In this post we’ve seen how regularisation can help control the polynomial coefficients when fitting high order or high dimensional polynomials. In fact, including regularisation can be even more important when the polynomial is both high order and high dimensional. Choosing between ridge and LASSO regularisation can be problem-dependent; LASSO can act as a form of feature selection, yielding sparse solutions with only the important dimensions/features retained. However, LASSO can struggle in the presense of strong collinearity, and in this case ridge regression is preferable. In equadratures, regularisation is achieved via the elastic-net solver. The elastic net blends the ridge and LASSO penalty terms together in order to achieve a compromise between the two, as will be explored in a future blog post.

In both the examples explored here selection of a suitable $\lambda$ parameter resulted in the test error being reduced relative to OLS regression. However, we didn’t explore how to determine the optimal value of $\lambda$. Efficiently finding the optimal value is an important topic which will also be explored in a future blog post!

References

[1]: Hoerl, A. E.; R. W. Kennard (1970). “Ridge regression: Biased estimation for nonorthogonal problems”. Technometrics. 12 (1): 55–67.
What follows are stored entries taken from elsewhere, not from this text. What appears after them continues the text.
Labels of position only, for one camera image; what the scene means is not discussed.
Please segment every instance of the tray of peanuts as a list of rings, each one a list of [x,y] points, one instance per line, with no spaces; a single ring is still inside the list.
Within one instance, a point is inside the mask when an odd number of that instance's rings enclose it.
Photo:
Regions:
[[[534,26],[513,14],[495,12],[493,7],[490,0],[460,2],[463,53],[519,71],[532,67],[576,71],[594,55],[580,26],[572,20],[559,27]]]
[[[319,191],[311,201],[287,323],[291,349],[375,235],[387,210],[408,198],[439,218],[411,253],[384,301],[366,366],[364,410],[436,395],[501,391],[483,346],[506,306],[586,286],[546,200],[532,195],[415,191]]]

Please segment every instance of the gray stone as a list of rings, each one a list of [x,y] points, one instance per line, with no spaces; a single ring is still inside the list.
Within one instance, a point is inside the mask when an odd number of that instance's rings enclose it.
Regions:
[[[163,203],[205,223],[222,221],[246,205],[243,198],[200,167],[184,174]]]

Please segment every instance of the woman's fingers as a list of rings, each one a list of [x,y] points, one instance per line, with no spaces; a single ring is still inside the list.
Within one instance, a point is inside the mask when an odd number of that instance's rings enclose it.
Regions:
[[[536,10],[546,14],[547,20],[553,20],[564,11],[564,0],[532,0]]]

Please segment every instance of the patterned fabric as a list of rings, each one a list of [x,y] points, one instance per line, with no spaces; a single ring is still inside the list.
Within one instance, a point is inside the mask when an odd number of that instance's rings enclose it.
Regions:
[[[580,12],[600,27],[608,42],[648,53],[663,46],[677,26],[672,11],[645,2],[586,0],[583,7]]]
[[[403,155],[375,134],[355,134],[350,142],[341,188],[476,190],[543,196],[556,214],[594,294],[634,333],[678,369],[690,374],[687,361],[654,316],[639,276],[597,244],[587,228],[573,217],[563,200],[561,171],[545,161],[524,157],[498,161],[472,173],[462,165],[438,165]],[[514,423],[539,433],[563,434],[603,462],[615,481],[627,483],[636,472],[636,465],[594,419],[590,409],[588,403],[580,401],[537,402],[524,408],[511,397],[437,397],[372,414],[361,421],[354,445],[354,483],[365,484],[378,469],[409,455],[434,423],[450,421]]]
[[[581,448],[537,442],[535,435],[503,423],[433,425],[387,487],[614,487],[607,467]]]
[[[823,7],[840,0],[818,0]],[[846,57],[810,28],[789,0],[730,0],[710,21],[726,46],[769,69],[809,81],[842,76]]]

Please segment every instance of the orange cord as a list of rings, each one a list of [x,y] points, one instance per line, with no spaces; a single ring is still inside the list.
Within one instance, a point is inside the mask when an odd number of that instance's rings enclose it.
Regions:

[2]: Theobald, C. M. (1974) “Generalizations of mean square error applied to ridge regression”, Journal of the Royal Statistical Society, Series B (Methodological), 36, 103-106.

[3]: Tibshirani, Robert (1996). “Regression Shrinkage and Selection via the lasso”. Journal of the Royal Statistical Society. Series B (methodological). Wiley. 58 (1): 267–88.

[4]: Kenett, R., Shelemyahu Z., and Daniele A., (2013) "Modern Industrial Statistics: with applications in R, MINITAB and JMP ". John Wiley & Sons.

[5]: Tibshirani, Robert (1996). “Regression Shrinkage and Selection via the lasso”. Journal of the Royal Statistical Society . Series B (methodological). Wiley. 58 (1): 267–88.